そして此処で押収された麻薬は更識が接収した後に、鈴と乱の専用機のプラズマ砲で跡形もなく消滅させられた――末端価格は1gで五桁になる麻薬だったのだが、麻薬は百害あって一利なしの典型なので処分一択だったのである。
取り敢えず、新年を迎える前にこの巨大犯罪を阻止出来たので、更識は午後は平和な大晦日を過ごす事が出来るだろう。
夏の月が進む世界 Episode78
『大晦日と正月と新たな戦い~Die schlimmste Entwicklung~』
大晦日と言えば定番の大晦日のテレビ番組があるだろう。
NHKの『紅白歌合戦』は鉄板として、民放各社の『年末格闘技大会』、『笑ってはいけない○○』等々様々なのだが、更識家に於いてはNHKの『紅白歌合戦』と民放フジの年末格闘技イベント『Dynamite』が注目されていた。
と言うのも、『紅白歌合戦』にはコメット姉妹の『メテオ・シスターズ』が出場しており、『Dynamite』にはヴィシュヌとグリフィンが出場するからだ。
コメット姉妹の『メテオ・シスターズ』はカナダ国内だけでなく国外でも高い人気を博しており、日本でも新作アルバムが軒並みミリオンセラーを記録した事で押しも押されぬトップアイドルとなっていたので紅白歌合戦に出場するのは当然だったと言えるだろう。
一方で『Dynamite』に出場するヴィシュヌとグリフィンは、アマチュアながらもヴィシュヌはタイ国内での『未成年チャンピオン』になっており、グリフィンも南米の『総合格闘技大会』で優勝している上に、『世界初の男性IS操縦者の婚約者』と言う肩書もあり、そんな彼女達がリングに上がれば視聴率も上がると考えたテレビスタッフによって半ば事後承諾のような形で参戦が決まったのだった――其れに対して夏月はブチ切れかけたのだが、ヴィシュヌは『母の道場経営が良くなる』という理由で、グリフィンが『ママ先生の孤児院の運営資金が得られるかな?』との理由があったので、夏月はギリギリで理性を保ったのだった。

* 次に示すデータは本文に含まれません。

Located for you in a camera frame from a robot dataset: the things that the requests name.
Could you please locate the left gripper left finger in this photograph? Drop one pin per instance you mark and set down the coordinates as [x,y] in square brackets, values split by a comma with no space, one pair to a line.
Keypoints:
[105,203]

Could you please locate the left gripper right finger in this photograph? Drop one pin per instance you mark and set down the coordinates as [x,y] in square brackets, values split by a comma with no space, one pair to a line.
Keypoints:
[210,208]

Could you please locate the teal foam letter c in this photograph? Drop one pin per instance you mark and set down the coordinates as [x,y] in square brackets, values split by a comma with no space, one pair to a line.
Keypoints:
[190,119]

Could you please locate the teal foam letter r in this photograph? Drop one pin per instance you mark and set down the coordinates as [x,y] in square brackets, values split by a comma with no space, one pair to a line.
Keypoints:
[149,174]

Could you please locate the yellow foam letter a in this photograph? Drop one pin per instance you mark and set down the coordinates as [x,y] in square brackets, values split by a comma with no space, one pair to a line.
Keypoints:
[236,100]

尤も其れでも『ヴィシュヌとグリフィンに二流以下の相手を当てがってお茶を濁すなよ?』と夏月が番組プロデューサーに圧力をかけた事でヴィシュヌとグリフィンの相手が二流以下になる事はないだろう。
そうして始まった年末特番の二大巨頭。
先ず紅白歌合戦では紅組のトップでコメット姉妹の『メテオ・シスターズ』がリリースされたばかりの新曲を披露して会場を大きく盛り上げたのだが、コメット姉妹が新曲を歌い上げた後で、伝説的アイドルの『安室〇美恵』が会場に現れてコメット姉妹と共に自身のヒット曲とメテオ・シスターズのヒット曲のミックスメドレーを歌い上げると言うサプライズをやってくれた。

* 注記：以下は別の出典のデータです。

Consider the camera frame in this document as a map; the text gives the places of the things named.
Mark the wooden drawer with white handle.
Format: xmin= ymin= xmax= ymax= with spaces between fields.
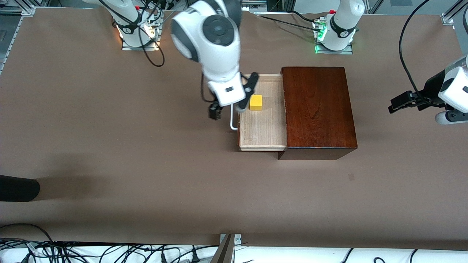
xmin=230 ymin=73 xmax=288 ymax=152

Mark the brown paper table cover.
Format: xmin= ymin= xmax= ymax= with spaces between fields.
xmin=0 ymin=7 xmax=468 ymax=251

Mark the dark brown wooden cabinet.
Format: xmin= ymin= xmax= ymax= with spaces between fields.
xmin=278 ymin=66 xmax=358 ymax=160

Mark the silver device box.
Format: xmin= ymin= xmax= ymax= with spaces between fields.
xmin=239 ymin=0 xmax=267 ymax=11

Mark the black cylinder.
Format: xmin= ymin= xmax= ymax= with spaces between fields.
xmin=0 ymin=175 xmax=40 ymax=202

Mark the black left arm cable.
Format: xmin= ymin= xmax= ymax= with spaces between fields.
xmin=399 ymin=0 xmax=446 ymax=108

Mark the aluminium frame rail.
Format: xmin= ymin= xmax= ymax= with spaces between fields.
xmin=441 ymin=0 xmax=468 ymax=25
xmin=0 ymin=7 xmax=36 ymax=75

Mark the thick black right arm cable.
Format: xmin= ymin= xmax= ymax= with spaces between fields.
xmin=96 ymin=0 xmax=216 ymax=105

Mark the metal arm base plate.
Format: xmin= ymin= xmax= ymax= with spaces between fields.
xmin=122 ymin=11 xmax=162 ymax=51
xmin=314 ymin=20 xmax=354 ymax=55

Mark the long black base cable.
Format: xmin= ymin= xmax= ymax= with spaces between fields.
xmin=256 ymin=14 xmax=320 ymax=31

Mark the short black base cable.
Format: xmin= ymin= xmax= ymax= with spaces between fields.
xmin=289 ymin=10 xmax=319 ymax=22

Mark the aluminium profile post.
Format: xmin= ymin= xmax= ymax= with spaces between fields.
xmin=210 ymin=234 xmax=242 ymax=263

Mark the black arched floor cable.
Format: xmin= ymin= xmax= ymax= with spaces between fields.
xmin=0 ymin=223 xmax=55 ymax=243

コメット姉妹にとっても安室〇美恵はアイドルとして憧れの存在だったので、其の憧れの存在とステージを共に出来たと言うのは此の上ない『アイドル冥利に尽きる』モノだっただろう。
テレビ局側は引退した安室〇美恵を再びメディアに登場させるのに相当な交渉を繰り返しており、最終的には安室の方が何れ自分を超えるトップアイドルになるであろうと感じたメテオ・シスターズとの共演を条件にOKを出したと言う裏側があったりする。
同時に安室との共演はファニール姉妹にとっても良い刺激になっていた――と言うのも齢四十を超えてなお現役の自分達と遜色ないキレのあるダンスを披露してくれた事で、『自分達はマダマダアイドルとしては本当の意味でトップになっていない』と感じ、此の共演が後にコメット姉妹のアイドルとしての能力を大きく伸ばす事になるのだった。
こうしてコメット姉妹にとってはサプライズだった紅白歌合戦での出番が終わり、コメット姉妹の大晦日の仕事も此れで終了と相成った。
コメット姉妹は大晦日の本日、午前中に民放の情報番組の大晦日拡大版に出演して前日のレコード大賞で大賞を獲得した楽曲を披露した後に、昼の特番では民放各局を転々としながら様々なクイズやゲームを行い、十五時からは両国国技館で三時間の大晦日ライブを行い、ライブ後には三十分のサイン会を行った後にNHKホールに移動して紅白に出場すると言う中々のハードスケジュールであり、紅白出場を終えた後ファニールは更識邸に、オニールは織斑家に向かうのだった。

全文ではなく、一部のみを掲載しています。